Ese punto explica la contundencia del mensaje publicado por Tapia. La dirigencia argentina considera que los castigos fueron excesivos y pretende continuar la batalla jurídica, por lo que ahora espera recibir los fundamentos completos de las resoluciones disciplinarias para presentar formalmente sus recursos ante la Comisión de Apelaciones de la FIFA.

Si allí no consigue una respuesta favorable, la AFA ya anticipó que está dispuesta a llevar el conflicto hasta el Tribunal Arbitral del Deporte (TAS), que funciona como última instancia dentro de este tipo de controversias deportivas internacionales. Por eso, la resolución conocida este jueves debe interpretarse como una primera concesión favorable dentro de un proceso que todavía está lejos de terminar.

Paredes había recibido diez partidos de suspensión y una multa de 90 mil dólares, mientras que Molina fue castigado con siete encuentros y la misma sanción económica. Almada recibió una fecha y 30 mil dólares, mientras que Ayala deberá cumplir tres partidos de suspensión y pagar también 30 mil dólares.

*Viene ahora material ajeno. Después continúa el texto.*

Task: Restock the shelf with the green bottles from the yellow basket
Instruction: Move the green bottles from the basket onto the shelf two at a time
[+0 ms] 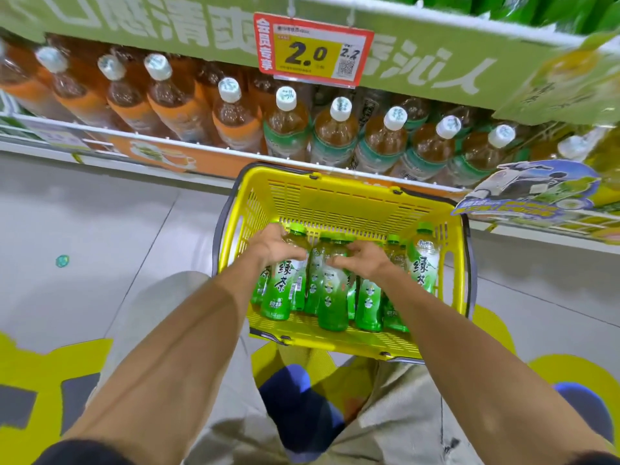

La propia AFA también recibió un castigo importante, con una multa global de 321 mil dólares y restricciones de público para partidos de la Selección como local, dentro del expediente abierto por distintos episodios ocurridos durante el Mundial. Esas sanciones institucionales también forman parte del paquete que la conducción argentina pretende recurrir una vez que tenga todos los fundamentos jurídicos en su poder.

Por eso, Tapia eligió presentarlo públicamente como una demostración de la estrategia adoptada desde Viamonte. La FIFA no dio marcha atrás con los castigos, pero sí aceptó una condición que puede disminuir considerablemente su impacto deportivo, especialmente si Argentina consigue completar varias fechas con amistosos antes de volver a afrontar compromisos oficiales determinantes.